Defying a May 20 Canadian Supreme Court decision, the House of Commons in Canada overwhelmingly adopted a declaration that marriage is a union of a man and a woman. The 216-to-55 vote angered homosexual activists who lobbied for legalized same-sex marriages.

Before the vote, Archbishop Adam Exner of Vancouver spoke to Register correspondent James Mahony about the Court's decision, M. vs. H., which struck down a part of Ontario's Family Law Act that limited “spousal” support obligations to opposite-sex couples.

Mahony: You have no doubt seen news reports about the Supreme Court's recent M. vs. H. decision?

Archbishop Exner: I have seen some, not all of them. I think I understand what the Supreme Court did. It's a sad day for Canada, and a step backwards for Canadian society. And I'm saying that because society depends on the strength of the family.

This Supreme Court decision further erodes the strength of family in Canada, and that is sad. When family is strong, society is strong. When the family weakens, the whole society becomes weak, because the family is the smallest social unit of society, and the welfare of society is directly dependent on the health and strength of the family.

Secondly, I think it's a dangerous decision because it could well lead to a re-definition of marriage, which would be a further step backward.

Thirdly, it seems to me that in other instances and particularly in this instance, the Supreme Court seems to be taking on a legislative role, which I find difficult to accept.

You know, we elect a parliament to legislate, and here we have courts knocking down established legislation. That, in effect, is exercising a legislative role, which is not, I think, proper.

And finally, granting spousal benefits to same sex couples, I think, is basically unfair because it excludes other pairs in stable and economically dependent relationships, and to me, that's not fair ball.

And by “other pairs,” what did you have in mind?

A daughter and mother, for example, that are economically codepen-dent and that have lived together for a long time. There are many such groupings. Say, bachelor brothers, who are not sexually active. Why are they excluded? Because they're not sexually active?

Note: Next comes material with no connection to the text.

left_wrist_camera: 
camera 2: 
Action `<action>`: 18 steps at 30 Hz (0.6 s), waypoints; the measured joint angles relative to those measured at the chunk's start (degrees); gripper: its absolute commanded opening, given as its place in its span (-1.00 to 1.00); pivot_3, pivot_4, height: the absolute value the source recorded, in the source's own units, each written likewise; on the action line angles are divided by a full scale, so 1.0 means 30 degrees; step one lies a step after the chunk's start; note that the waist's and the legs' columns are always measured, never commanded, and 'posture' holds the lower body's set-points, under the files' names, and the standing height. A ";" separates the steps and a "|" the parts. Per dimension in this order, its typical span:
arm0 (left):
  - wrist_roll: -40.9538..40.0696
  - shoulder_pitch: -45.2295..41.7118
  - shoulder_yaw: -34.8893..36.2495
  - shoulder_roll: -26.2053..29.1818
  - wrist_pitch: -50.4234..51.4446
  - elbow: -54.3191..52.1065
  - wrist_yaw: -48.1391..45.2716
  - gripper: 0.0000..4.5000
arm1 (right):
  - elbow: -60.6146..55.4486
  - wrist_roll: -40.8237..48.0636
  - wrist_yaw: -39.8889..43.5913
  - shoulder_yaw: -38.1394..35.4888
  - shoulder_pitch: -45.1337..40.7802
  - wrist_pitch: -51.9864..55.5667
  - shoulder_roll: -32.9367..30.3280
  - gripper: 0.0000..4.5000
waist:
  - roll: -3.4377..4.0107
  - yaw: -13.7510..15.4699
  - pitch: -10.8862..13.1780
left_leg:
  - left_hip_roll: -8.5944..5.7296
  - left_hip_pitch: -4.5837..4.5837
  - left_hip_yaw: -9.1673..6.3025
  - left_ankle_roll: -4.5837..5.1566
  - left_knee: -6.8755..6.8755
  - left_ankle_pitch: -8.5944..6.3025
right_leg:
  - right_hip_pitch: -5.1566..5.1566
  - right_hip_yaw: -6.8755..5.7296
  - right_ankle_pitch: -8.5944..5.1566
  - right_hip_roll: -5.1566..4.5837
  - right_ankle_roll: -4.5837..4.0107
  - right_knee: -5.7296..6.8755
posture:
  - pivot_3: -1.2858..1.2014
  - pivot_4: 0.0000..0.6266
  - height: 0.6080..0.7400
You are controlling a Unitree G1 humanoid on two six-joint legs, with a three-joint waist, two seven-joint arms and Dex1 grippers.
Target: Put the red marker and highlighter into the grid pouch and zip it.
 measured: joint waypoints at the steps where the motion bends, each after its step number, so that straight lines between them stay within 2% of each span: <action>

You know, this raises the question about equity. It just does-n't seem fair.

So, you feel the decision singles out those who are sexually involved for benefits, while excluding other couples?

Yes, it appears that way. Why exclude other pairs that are in stable relationships and are economically dependent on each other?

You know, I don't see why whether or not a couple is sexually active has anything to do with it. Whether with survivor benefits, or benefits of any kind, I think a stable relationship and economic codependence should be the determining factors, not whether or not people are sexually active.

What about those who claim the court's decision is “taking society in a new direction?”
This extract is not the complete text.